Enfin, il y a peut-être d’autres mobilisations à venir. Par exemple, les sociétés américaines assignées devant la justice française sont-elles les seules à avoir fabriqué l’Agent orange ? Il semble qu’elles aient trouvé une complicité en France. Un ancien ouvrier de l’usine Progil de Pont-de-Claix (près de Grenoble), dévolue à la chimie du chlore, témoigne ainsi qu’« un atelier, appelé “les hormones”, y fut spécialement construit pour produire du 2,4-D et du 2,4,5-T, constitutifs de l’Agent orange ». Ce produit partait directement à Saigon, puis fut acheminé via Rotterdam quand la contestation contre la guerre du Vietnam s’amplifia. Cette information, déjà fournie par un syndicat de l’entreprise (Front ouvrier démocratique, FOD) en 2004, n’a été que partiellement confirmée par un ancien directeur de l’usine qui admet que l’on y a longtemps fabriqué l’herbicide 2,4-D, mais il n’en dit pas plus (7). Pourtant, cette fabrication de désherbants pour l’agriculture, commencée vers 1972 et arrêtée en 2006, semble correspondre à une évolution de l’atelier où, de 1966 à 1972, l’Agent orange a été fabriqué.

Francis GENDREAU
ancien Président de l’AAFV

(1) Nguyen Khac Vien, ed., 1971, « Guerre chimique », Études vietnamiennes no 29, Hanoi, 102 p.
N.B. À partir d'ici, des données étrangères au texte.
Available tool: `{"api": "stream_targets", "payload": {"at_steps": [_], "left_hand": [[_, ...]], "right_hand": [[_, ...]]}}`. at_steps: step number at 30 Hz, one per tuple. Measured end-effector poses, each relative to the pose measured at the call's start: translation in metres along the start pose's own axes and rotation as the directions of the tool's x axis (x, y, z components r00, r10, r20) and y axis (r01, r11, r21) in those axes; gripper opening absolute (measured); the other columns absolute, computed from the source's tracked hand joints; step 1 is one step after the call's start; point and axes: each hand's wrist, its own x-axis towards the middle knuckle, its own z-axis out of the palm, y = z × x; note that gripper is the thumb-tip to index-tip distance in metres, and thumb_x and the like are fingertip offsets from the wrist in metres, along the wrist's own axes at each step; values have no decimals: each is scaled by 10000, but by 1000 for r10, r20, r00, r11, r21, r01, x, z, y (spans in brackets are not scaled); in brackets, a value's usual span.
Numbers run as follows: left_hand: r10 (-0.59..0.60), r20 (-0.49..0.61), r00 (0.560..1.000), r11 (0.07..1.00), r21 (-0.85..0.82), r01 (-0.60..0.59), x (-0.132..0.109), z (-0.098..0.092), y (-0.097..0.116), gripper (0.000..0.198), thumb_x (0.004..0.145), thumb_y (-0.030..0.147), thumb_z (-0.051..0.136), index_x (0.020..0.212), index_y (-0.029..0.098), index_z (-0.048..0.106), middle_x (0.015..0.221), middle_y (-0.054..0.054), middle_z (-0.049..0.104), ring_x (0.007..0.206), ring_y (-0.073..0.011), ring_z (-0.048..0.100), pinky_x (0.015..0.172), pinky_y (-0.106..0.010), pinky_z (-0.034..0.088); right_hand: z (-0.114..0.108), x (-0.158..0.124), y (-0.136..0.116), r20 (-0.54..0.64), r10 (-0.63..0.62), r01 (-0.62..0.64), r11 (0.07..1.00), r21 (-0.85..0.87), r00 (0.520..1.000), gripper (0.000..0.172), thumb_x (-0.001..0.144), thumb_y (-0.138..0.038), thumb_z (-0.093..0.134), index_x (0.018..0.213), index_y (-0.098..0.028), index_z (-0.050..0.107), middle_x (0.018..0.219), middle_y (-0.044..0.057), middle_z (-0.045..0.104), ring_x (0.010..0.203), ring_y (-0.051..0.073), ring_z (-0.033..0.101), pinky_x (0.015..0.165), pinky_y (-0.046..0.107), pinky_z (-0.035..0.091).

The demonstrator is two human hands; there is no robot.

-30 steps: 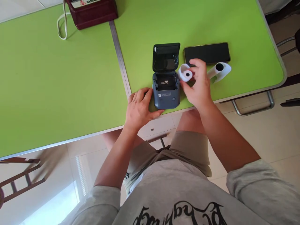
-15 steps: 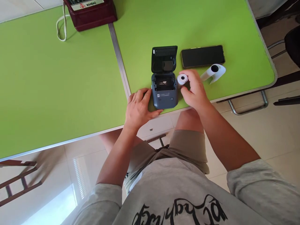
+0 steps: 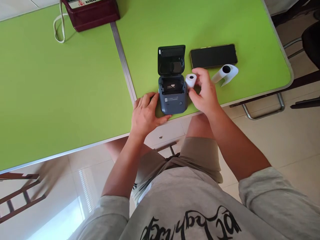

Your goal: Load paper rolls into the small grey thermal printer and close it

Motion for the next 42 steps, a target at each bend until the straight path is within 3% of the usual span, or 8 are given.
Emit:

(2) Environmental Conference on Cambodia, Laos and Vietnam, Stockholm, 26-28 July 2002 (http://www.nnn.se/environ.htm).
(3) National Academy of Science, Institute of Medicine, 1994, Veteran and Agent orange – Health effects of
herbicides used in Viet Nam, National Academy Press, Washington DC, 832 p. [Mise à jour effectuée tous
les deux ans : Update 1996, 1997, 384 p. ; Update 1998, 1999, 624 p. ; Update 2000, 2001, 622 p. ; Update
2002, 2003, 638 p. ; Update 2004, 2005, 650 p. ; Update 2006, 2007, 896 p. ; Update 2008, 2009, 708 p. ;
Update 2010, 2011, 800 p. ; Update 2012, 2013, 986 p. ; Update 2014, 2016, 1 114 p.].
(4) Stellman (J. M.), Stellman (S. D.), Christian (R.), Weber (T.), Tomasallo (C.), 2003, The extent and patterns
of usage of Agent orange and other herbicides in Vietnam, Nature, Vol. 422, p. 681-687.
(5) Cf. Jon Mitchell, « Herbicide Stockpile” at Kadena Air Base, Okinawa : 1971 U.S. Army report on Agent
orange » (PDF), The Asia-Pacific Journal : Japan Focus, vol. 11, no 1, 7 janvier 2013.
(6) Voir : AAFV, 2005, L’Agent orange au Vietnam : crime d’hier, tragédie d’aujourd’hui, Éditions Tirésias,
Paris, 160 p. ; et : AAFV, 2006, L’Agent orange et la dioxine au Vietnam, 35 ans après. Actes de la conférence
du Sénat, Paris, 11-12 mars 2005, 1 CD-ROM.
(7) Alain Godard, Halte aux marchands de peur : viande rouge, charcuterie, chimie… et les fruits et légumes ?, 3 novembre 2015, https://blogs.alternatives-economiques.fr/godard/2015/11/03/halte-aux-marchands-depeur- viande-rouge-charcuterie-chimie-et-les-fruits-et-legumes ; voir sur ce site le commentaire d’André Bouny et la réponse d’Alain Godard.